One of them, when he saw he was healed, came back, praising God in a loud voice. He threw himself at Jesus’ feet and thanked him—and he was a Samaritan. Jesus asked, “Were not all ten cleansed? Where are the other nine? Has no one returned to give praise to God except this foreigner?” Then he said to him, “Rise and go; your faith has made you well.”
In the familiar story of the ten lepers I have often wondered why this one person returned to thank Jesus when the other nine didn’t. After all it would have been so easy for him to simply follow the crowd, and the crowd he hung around felt it wasn’t necessary or important to say thank you to the one who had healed them. And being a Samaritan he could have simply used the excuse that Jews and Samaritans don’t mix and that was reason enough not to return to Jesus. Of course he could have leaned on any number of rationalizations not to return to Jesus—from seeing his family again to embracing the joys of life —and no one would have thought any lesser of him.
But he did come back. He came back praising God with a loud voice. He came back and threw himself at Jesus’ feet and thanked him. And the reason he came back isn’t hard to figure out. Leprosy was one of most feared diseases of the first century. It was a disease that caused a slow, painful death which had no cure. It disfigured you in the most horrible way. But worst of all because of the infectious nature of this disease, it separated you from the people you cared about most.
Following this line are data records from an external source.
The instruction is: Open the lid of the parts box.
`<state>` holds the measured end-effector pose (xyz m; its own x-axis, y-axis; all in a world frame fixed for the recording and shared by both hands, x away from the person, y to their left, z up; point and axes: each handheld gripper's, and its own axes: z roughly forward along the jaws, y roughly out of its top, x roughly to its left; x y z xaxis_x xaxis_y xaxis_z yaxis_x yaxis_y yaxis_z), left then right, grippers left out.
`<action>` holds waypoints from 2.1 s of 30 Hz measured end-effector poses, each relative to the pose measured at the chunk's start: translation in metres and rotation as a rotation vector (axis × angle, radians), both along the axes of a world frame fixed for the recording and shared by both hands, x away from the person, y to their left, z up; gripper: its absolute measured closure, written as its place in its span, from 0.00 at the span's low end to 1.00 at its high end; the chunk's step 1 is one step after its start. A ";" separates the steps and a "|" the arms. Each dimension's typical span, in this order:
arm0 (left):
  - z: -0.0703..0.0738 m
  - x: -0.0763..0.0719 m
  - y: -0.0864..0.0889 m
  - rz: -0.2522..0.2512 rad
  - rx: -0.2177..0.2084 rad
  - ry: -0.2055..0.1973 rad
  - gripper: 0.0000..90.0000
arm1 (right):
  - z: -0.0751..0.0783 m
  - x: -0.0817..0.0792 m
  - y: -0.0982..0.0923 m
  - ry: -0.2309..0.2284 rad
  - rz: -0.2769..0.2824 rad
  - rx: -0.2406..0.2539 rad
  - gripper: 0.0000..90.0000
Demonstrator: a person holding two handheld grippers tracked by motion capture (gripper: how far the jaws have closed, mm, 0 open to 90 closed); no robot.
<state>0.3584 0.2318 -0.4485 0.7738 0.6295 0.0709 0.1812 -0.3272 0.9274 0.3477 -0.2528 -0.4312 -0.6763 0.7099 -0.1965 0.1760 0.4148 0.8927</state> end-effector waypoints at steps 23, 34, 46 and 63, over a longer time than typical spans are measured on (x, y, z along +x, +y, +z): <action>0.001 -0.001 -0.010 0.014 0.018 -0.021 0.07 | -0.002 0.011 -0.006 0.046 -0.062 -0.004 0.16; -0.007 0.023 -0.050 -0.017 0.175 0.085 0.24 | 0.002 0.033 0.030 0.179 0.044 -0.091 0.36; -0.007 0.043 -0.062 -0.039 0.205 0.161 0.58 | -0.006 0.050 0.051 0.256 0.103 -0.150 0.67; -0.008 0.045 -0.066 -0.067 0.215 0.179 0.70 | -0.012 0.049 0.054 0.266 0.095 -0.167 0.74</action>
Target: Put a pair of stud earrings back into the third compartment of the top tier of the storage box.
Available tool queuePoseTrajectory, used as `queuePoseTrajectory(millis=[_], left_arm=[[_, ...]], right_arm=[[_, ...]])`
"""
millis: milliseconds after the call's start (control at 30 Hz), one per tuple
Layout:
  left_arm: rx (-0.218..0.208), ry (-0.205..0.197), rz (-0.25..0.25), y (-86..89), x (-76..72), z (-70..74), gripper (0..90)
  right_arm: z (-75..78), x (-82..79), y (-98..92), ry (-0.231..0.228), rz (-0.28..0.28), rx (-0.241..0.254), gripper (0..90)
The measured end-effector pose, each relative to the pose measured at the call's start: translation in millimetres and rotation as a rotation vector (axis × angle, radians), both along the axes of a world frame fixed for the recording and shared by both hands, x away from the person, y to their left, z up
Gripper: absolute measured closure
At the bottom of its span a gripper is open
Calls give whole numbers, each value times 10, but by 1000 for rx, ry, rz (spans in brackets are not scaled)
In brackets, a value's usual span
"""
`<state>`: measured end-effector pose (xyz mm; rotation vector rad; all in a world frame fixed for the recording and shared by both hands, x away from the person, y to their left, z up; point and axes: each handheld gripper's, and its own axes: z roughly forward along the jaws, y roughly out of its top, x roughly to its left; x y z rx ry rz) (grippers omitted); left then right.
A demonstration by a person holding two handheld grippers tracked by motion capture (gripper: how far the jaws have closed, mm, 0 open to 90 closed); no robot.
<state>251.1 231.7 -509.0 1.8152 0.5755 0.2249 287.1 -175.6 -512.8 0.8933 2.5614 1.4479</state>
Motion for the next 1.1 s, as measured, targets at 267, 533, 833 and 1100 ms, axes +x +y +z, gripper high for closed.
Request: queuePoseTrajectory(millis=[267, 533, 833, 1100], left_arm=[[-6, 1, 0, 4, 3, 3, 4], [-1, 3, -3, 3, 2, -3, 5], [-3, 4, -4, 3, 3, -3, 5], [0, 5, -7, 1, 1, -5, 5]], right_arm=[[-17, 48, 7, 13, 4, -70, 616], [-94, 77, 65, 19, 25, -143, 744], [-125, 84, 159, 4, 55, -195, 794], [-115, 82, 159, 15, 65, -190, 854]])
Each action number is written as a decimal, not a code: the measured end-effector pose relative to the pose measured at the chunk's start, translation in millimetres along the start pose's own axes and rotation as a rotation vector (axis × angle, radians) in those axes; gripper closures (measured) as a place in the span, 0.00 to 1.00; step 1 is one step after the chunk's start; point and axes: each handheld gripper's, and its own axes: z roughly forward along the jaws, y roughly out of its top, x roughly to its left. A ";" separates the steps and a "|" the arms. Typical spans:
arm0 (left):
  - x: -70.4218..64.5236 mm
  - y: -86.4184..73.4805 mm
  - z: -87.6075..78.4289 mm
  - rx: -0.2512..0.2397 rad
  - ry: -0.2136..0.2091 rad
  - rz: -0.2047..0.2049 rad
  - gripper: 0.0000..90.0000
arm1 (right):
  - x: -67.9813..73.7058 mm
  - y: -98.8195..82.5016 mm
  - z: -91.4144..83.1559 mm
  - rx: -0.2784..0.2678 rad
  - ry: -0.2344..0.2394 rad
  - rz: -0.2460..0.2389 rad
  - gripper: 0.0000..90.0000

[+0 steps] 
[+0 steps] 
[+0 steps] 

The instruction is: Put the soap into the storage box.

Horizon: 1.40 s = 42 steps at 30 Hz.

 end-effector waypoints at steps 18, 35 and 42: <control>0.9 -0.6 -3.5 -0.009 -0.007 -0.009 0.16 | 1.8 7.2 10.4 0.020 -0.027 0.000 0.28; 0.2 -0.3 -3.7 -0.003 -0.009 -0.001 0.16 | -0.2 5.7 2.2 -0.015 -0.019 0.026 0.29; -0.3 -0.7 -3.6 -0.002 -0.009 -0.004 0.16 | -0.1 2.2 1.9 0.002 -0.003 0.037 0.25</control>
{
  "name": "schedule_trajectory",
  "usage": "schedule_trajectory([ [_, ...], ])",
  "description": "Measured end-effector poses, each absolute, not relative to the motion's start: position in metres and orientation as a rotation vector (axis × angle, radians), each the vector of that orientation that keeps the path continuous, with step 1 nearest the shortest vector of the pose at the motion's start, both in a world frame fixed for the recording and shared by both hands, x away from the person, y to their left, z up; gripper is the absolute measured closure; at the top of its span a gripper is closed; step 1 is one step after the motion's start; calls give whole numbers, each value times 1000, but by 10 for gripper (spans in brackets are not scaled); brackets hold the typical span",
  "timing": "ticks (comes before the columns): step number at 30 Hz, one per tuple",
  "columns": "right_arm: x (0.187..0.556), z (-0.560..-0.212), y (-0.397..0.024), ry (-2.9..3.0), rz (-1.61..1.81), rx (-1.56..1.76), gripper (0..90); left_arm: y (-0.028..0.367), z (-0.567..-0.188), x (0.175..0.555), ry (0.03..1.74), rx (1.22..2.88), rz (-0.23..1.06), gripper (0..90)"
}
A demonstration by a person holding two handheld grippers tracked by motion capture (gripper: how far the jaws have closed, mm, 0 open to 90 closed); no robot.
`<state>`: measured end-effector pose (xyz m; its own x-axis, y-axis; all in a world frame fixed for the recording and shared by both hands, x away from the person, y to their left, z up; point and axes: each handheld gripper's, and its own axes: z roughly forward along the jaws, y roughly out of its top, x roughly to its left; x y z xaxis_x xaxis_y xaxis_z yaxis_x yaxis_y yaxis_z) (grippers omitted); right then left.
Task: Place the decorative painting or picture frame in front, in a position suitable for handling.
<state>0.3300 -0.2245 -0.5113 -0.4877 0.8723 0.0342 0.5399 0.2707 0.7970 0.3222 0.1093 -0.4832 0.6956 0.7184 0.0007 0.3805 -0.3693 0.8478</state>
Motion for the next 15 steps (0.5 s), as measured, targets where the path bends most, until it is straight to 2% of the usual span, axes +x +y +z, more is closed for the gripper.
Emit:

You were forced to live out your life in a leper colony, isolated from family and friends and society, alone, death waiting for you at the end. From this disease, from this future, Jesus rescued this man, and he responded.
But it was more than Jesus’ healing miracle that made him return with a thankful heart. It was also a heart filled with faith that could grasp the greater miracle that stood before him. Here was God in the flesh. Here was God’s burning love for sinners, outcasts, Samaritans, even lepers. Here was God’s righteousness lived for the unrighteous. Here was God’s lamb willing to be wounded and sacrificed for people that despised him. Here was God keeping his promise when the whole world had broken theirs. And this heart alive with faith responded the way faith has to respond—with a voice of praise and a life of thanksgiving.
As we enter the Lenten season we are tempted to see it as just “another season of the church year” with more services to attend and depressing songs to sing. We’re quick to rationalize that this is “church overload,” and thus we like to think that we have every reason to tune out and disengage—except one. Like the leper that returned to Jesus, hasn’t God opened our eyes to grasp the miracle that lies before us? That God would give up his own Son on a cross for sinners like us does more than just touch our hearts, it compels them to respond, to worship, to give thanks—and to look for every opportunity to do so.